* [Task goal] Return all lines of the data in which the string "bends" occurs.

(Data records)
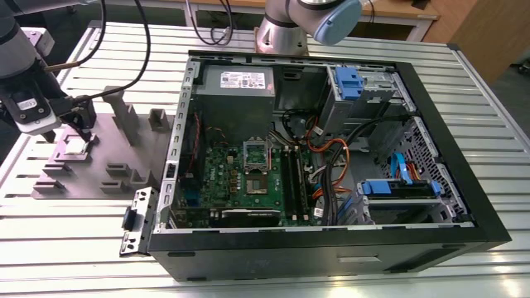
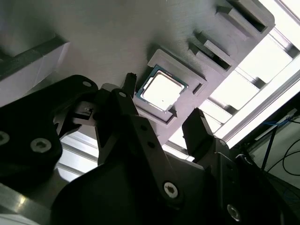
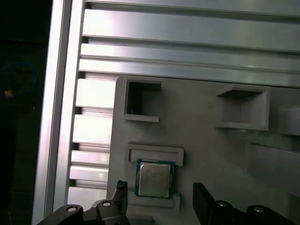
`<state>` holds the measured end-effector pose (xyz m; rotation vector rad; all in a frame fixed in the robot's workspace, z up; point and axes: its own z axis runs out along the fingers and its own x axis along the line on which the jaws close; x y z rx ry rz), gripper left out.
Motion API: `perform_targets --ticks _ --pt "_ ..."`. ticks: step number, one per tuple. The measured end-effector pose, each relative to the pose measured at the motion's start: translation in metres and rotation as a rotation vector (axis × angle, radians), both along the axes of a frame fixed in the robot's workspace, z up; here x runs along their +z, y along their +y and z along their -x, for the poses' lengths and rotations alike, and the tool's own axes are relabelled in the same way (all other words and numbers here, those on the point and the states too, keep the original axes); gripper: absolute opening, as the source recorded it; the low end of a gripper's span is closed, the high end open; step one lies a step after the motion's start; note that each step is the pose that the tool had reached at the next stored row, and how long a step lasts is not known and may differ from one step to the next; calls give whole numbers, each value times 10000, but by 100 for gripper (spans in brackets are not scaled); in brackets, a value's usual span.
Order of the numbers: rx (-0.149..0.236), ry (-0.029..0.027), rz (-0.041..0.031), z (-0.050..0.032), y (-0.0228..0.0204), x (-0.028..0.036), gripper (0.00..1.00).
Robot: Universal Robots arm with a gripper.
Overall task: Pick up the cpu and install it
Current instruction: 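Pick up the cpu and move it towards the insertion slot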
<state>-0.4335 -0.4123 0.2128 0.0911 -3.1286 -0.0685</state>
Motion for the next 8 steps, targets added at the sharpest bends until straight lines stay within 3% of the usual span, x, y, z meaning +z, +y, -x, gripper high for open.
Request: perform_targets --ticks 8 --pt "-47 3 2 16 23 -140 66"
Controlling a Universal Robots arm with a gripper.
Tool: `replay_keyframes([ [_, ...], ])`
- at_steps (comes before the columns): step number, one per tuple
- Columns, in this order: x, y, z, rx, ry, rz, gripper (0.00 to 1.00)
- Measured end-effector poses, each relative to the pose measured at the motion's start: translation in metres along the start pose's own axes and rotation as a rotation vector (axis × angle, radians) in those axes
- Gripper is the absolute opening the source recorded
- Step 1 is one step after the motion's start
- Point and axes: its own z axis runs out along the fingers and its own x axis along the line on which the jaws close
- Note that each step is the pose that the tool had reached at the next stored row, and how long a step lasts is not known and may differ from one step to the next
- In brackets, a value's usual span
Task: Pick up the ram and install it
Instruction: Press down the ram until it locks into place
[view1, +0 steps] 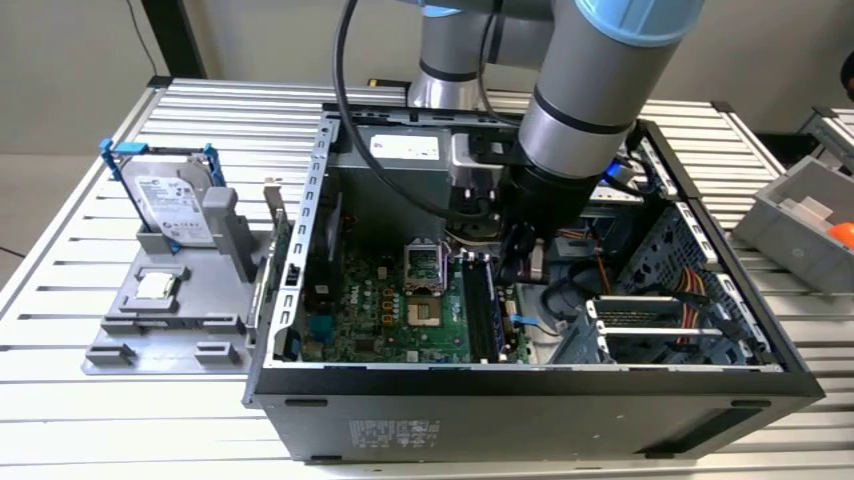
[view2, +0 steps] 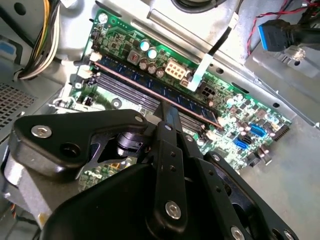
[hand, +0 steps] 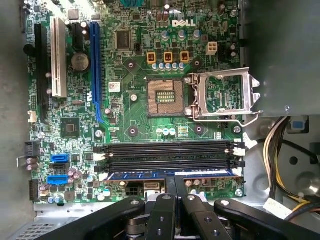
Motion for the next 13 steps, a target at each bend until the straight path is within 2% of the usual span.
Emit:
replay_keyframes([
  [13,0.0001,0.0010,-0.0161,-0.0001,0.0000,0.000,0.00],
])
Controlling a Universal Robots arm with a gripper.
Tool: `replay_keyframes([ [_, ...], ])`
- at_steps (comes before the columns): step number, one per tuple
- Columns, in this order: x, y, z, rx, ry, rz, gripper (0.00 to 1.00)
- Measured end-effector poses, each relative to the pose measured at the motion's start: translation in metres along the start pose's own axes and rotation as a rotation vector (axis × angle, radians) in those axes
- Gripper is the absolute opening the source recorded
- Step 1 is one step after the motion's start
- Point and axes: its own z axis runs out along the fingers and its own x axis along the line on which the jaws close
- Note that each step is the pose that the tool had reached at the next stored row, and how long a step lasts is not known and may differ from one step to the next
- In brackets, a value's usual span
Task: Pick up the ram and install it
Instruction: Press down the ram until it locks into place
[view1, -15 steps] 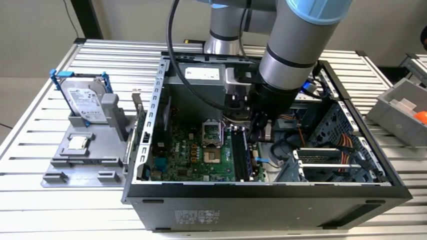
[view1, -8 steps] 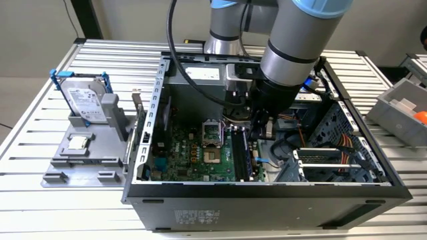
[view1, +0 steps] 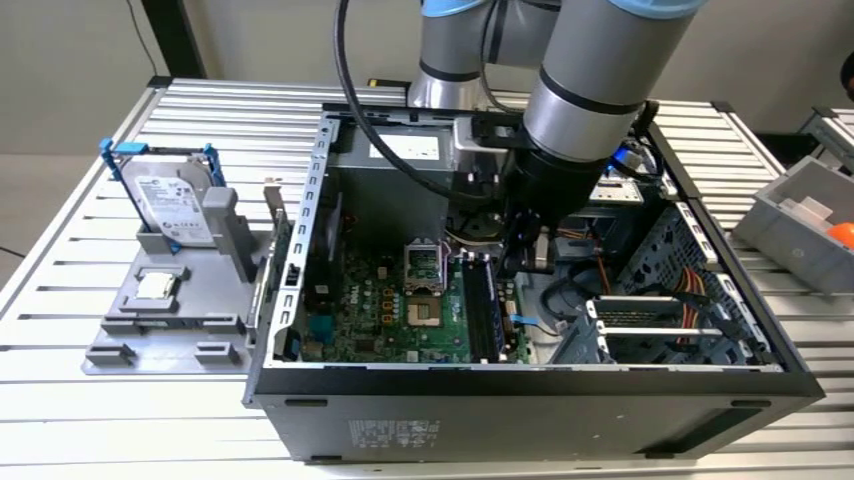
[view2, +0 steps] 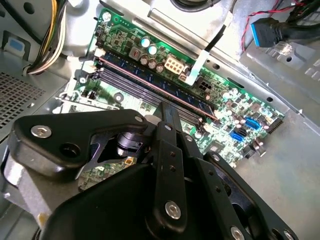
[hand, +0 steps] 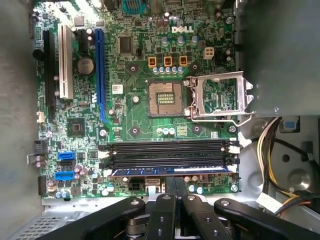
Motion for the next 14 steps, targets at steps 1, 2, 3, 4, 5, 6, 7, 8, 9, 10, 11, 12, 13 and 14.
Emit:
replay_keyframes([
  [1,0.0000,0.0001,-0.0015,0.0000,0.0001,0.000,0.00],
  [2,0.0000,0.0002,-0.0031,0.0000,0.0001,0.000,0.00],
  [3,0.0000,0.0003,-0.0047,0.0000,0.0001,0.000,0.00],
  [4,0.0000,0.0004,-0.0066,0.0000,0.0000,0.000,0.00],
  [5,0.0001,0.0005,-0.0084,0.0000,0.0002,0.000,0.00],
  [6,0.0001,0.0006,-0.0098,0.0000,0.0001,0.000,0.00],
  [7,0.0001,0.0007,-0.0109,0.0000,0.0001,0.000,0.00],
  [8,0.0001,0.0007,-0.0120,0.0000,0.0001,0.000,0.00],
  [9,0.0001,0.0008,-0.0128,0.0000,0.0000,0.000,0.00],
  [10,0.0001,0.0008,-0.0137,0.0000,0.0000,0.000,0.00],
  [11,0.0001,0.0009,-0.0148,0.0000,0.0001,0.000,0.00],
  [12,0.0001,0.0010,-0.0163,0.0000,0.0001,0.000,0.00],
  [13,0.0001,0.0011,-0.0180,0.0000,0.0001,0.000,0.00],
  [14,0.0001,0.0012,-0.0197,0.0000,0.0002,0.000,0.00],
])
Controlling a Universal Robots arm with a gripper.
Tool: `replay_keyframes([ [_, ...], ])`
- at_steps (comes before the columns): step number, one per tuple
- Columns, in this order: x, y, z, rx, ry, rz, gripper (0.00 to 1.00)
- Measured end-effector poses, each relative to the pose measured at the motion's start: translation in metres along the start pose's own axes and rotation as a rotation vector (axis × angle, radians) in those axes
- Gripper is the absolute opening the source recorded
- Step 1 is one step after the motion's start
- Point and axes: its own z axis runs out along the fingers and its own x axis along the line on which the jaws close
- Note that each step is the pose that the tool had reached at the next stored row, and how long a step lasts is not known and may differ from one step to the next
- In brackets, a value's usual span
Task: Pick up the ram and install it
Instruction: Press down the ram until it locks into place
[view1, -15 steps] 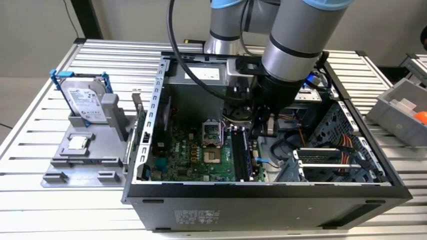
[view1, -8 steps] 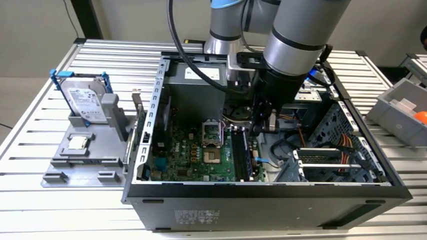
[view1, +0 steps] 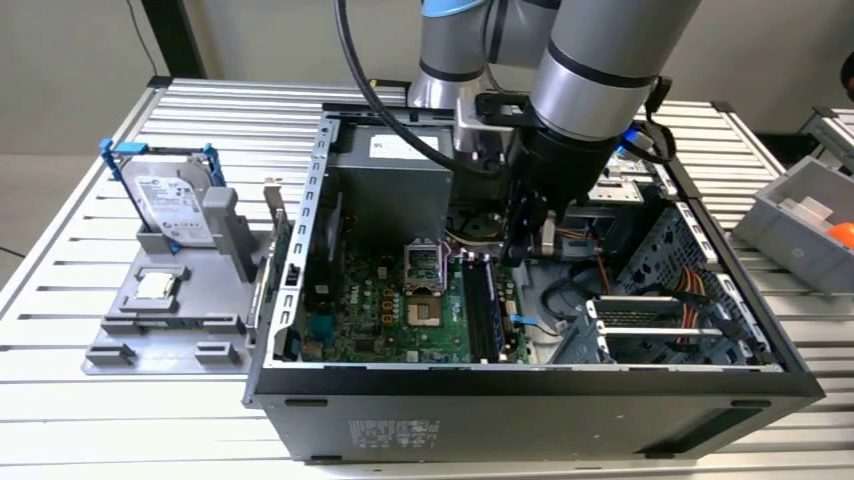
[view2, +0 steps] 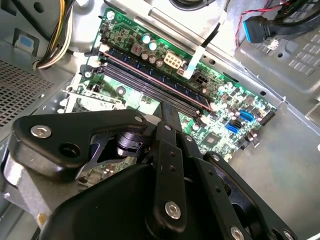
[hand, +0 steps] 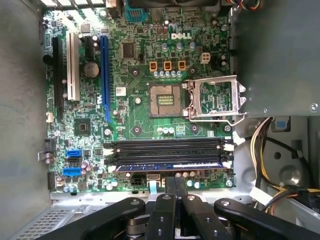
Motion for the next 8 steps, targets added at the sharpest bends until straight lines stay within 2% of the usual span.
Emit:
replay_keyframes([
  [2,0.0000,0.0001,-0.0020,0.0000,0.0000,0.000,0.00],
  [8,0.0000,0.0001,-0.0020,-0.0032,0.0002,0.000,0.00],
])
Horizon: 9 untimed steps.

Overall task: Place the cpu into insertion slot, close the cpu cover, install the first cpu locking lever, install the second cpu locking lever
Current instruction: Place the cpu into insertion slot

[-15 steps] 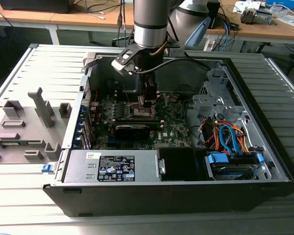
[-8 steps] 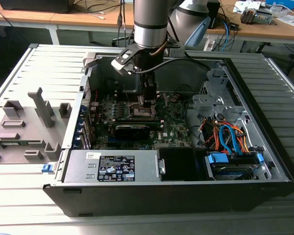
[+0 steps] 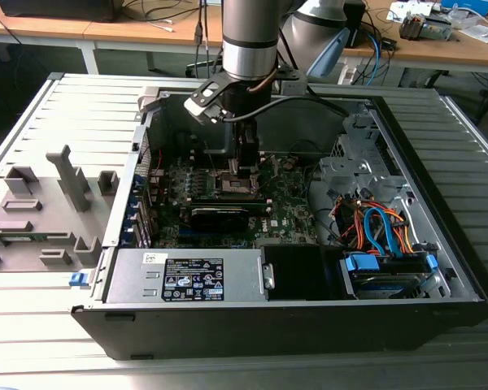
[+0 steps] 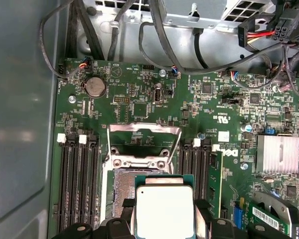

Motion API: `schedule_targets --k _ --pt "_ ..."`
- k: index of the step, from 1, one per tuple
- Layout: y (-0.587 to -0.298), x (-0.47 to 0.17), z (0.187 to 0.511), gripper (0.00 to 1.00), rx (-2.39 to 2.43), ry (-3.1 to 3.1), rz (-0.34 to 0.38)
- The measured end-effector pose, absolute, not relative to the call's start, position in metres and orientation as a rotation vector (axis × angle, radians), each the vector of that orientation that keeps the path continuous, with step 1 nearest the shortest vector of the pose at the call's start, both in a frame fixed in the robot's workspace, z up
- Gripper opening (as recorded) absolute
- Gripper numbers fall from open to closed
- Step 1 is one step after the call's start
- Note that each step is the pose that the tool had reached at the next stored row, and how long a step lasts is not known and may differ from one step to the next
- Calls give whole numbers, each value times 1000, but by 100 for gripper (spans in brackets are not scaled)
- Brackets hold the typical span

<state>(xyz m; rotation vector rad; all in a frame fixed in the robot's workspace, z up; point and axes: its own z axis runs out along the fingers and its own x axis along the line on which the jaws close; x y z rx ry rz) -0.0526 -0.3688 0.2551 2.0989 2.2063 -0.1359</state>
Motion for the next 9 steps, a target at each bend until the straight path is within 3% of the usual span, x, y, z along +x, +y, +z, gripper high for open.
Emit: schedule_targets --k 9 --pt "-369 -53 255 55 2116 2189 -139"
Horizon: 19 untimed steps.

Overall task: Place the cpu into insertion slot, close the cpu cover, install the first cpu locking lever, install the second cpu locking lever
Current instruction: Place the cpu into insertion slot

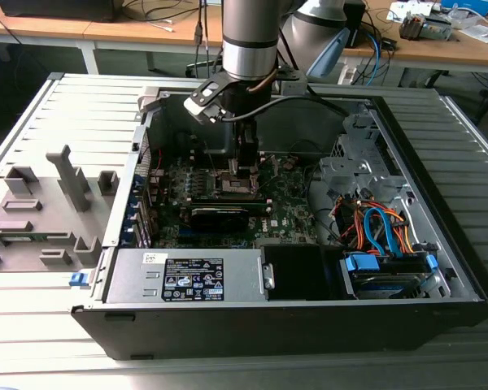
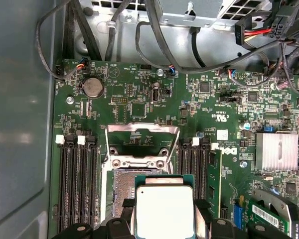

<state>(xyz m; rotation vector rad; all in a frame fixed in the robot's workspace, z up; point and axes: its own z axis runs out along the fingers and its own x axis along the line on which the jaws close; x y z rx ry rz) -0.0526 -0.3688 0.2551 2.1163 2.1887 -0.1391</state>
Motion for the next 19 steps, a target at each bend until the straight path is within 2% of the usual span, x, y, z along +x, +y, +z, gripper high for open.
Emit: schedule_targets --k 19 --pt "-369 -53 255 55 2160 2135 -155"
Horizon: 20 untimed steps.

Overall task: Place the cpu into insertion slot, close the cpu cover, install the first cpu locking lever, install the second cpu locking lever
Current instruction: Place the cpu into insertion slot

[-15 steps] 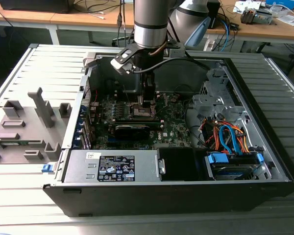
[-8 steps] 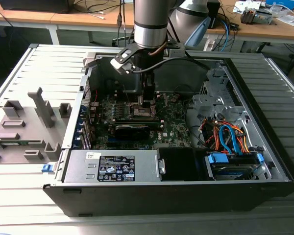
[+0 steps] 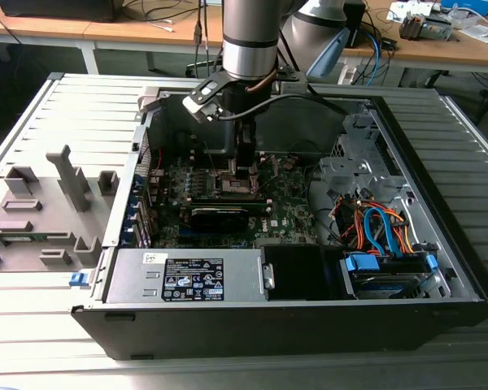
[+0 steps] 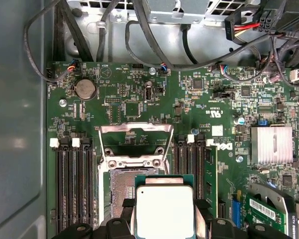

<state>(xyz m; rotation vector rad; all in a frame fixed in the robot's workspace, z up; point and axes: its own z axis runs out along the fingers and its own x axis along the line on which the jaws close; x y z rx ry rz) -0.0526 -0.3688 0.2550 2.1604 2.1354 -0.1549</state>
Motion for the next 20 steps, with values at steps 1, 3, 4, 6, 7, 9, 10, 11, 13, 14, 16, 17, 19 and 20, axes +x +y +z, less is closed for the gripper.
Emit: schedule_targets --k 1,3,4,6,7,9,10,11,13,14,16,17,19,20 --pt "-369 -53 255 55 2161 2134 -155" --pt "-369 -53 255 55 2164 2131 -156" --pt "-369 -53 255 55 2164 2130 -157" --pt "-369 -53 255 55 2167 2127 -158" --pt "-369 -53 255 55 2168 2125 -159" --pt "-369 -53 255 55 2170 2123 -159" --pt "-369 -53 255 55 2170 2122 -160" --pt "-369 -53 255 55 2171 2121 -160" --pt "-369 -53 255 55 2174 2117 -161" --pt "-369 -53 255 55 2174 2116 -162" --pt "-369 -53 255 55 2176 2114 -162" --pt "-369 -53 255 55 2178 2112 -163" --pt "-369 -53 255 55 2180 2109 -164" --pt "-369 -53 255 55 2181 2108 -164"
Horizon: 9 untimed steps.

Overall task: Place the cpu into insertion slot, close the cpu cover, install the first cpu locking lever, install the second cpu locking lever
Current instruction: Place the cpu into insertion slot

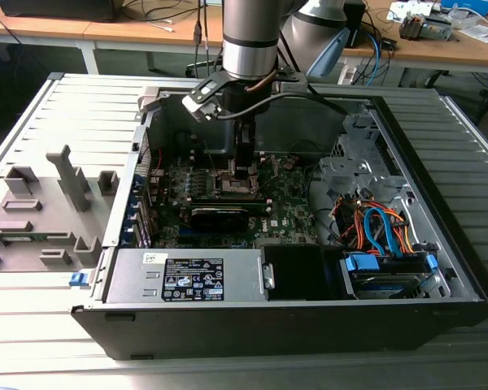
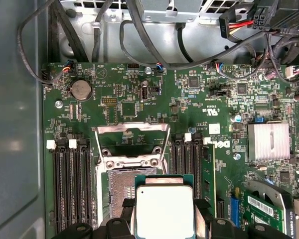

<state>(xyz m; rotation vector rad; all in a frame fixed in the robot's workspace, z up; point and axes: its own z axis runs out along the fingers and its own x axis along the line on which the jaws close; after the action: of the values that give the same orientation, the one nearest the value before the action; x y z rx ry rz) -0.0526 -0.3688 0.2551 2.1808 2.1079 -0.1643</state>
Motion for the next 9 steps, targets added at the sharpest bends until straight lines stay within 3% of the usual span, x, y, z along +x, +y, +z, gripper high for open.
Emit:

* [Answer space]
Motion for the next 8 steps, targets added at the sharpest bends until straight lines stay within 3% of the usual span, x, y, z meaning +z, +y, -x, gripper high for open.
Motion for the next 8 steps, targets added at the sharpest bends until straight lines stay within 2% of the usual span.
Motion for the next 9 steps, targets added at the sharpest bends until straight lines stay within 3% of the usual span, x, y, z along +x, +y, +z, gripper high for open.

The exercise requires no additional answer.